Problem statement: Say the data back exactly as it is written below.
*** Input data Section Begins ***
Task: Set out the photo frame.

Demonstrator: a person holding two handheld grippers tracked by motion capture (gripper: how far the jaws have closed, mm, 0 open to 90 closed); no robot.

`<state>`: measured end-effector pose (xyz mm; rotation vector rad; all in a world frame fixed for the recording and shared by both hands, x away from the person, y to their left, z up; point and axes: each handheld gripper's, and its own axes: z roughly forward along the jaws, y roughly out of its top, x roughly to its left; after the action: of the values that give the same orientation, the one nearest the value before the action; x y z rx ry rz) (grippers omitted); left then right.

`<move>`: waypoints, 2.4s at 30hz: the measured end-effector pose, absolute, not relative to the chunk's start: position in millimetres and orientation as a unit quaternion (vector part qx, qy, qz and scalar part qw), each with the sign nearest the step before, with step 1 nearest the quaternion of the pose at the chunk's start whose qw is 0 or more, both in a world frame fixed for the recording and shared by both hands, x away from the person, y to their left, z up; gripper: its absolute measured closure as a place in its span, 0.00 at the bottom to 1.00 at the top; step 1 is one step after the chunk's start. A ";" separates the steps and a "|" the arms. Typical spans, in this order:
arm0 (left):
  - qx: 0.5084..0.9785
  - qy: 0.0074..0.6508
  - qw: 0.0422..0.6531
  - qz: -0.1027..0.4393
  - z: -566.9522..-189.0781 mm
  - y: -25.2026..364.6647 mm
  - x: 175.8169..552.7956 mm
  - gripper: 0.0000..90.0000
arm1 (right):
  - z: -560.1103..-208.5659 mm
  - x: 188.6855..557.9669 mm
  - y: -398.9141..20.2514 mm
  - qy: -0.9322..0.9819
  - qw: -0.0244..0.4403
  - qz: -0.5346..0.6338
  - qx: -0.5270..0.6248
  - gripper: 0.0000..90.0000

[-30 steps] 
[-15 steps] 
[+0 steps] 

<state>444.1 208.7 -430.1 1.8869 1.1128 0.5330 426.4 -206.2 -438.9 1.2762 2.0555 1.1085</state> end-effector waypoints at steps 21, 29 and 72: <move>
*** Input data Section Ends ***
Response area:
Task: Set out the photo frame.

Demonstrator: a person holding two handheld grippers tracked by motion capture (gripper: how far the jaws have closed, mm, 0 open to 90 closed); no robot.

`<state>`: measured end-effector pose (xyz mm; rotation vector rad; all in a world frame fixed for the recording and shared by both hands, x away from the person, y to their left, z up; point and axes: each handheld gripper's, and its own axes: z roughly forward along the jaws, y roughly out of its top, x roughly to its left; after the action: of the values that give the same orientation, the one nearest the value before the action; x y z rx ry rz) (grippers omitted); left then right.

`<move>`: waypoints, 2.4s at 30hz: the measured end-effector pose, absolute, not relative to the chunk's start: position in millimetres and orientation as a unit quaternion (vector part qx, qy, qz and scalar part qw), each with the sign nearest the step before, with step 1 nearest the quaternion of the pose at the chunk's start whose qw is 0 or more, both in a world frame fixed for the recording and shared by both hands, x away from the person, y to their left, z up; gripper: its absolute measured closure as a place in its span, 0.00 at the bottom to 1.00 at the top; step 1 is one step after the chunk's start. A ";" separates the steps and a "|" the arms. Typical spans, in this order:
arm0 (left):
  - qx: 0.5084..0.9785
  - qy: 0.0074..0.6508
  - qw: 0.0422..0.6531
  - qz: -0.1027..0.4393
  - z: -566.9522..-189.0781 mm
  - y: -25.2026..364.6647 mm
  - x: 175.8169..552.7956 mm
  - gripper: 0.0000..90.0000
arm1 (right):
  - z: -560.1103..-208.5659 mm
  - x: 188.6855..557.9669 mm
  - y: -398.9141..20.2514 mm
  - qy: -0.9322..0.9819
  - qw: -0.0244..0.4403
  - qz: -0.5346..0.6338
  - qx: -0.5270..0.6248
  - gripper: 0.0000..90.0000

[-30 steps] 
[-15 steps] 
[+0 steps] 

<state>444.1 208.7 -430.1 1.8869 1.1128 0.5330 426.4 -206.2 -438.9 1.2762 2.0555 1.1085</state> end-effector waypoints at steps 21, 29 and 72: <move>

Nothing remains to be done for this exercise.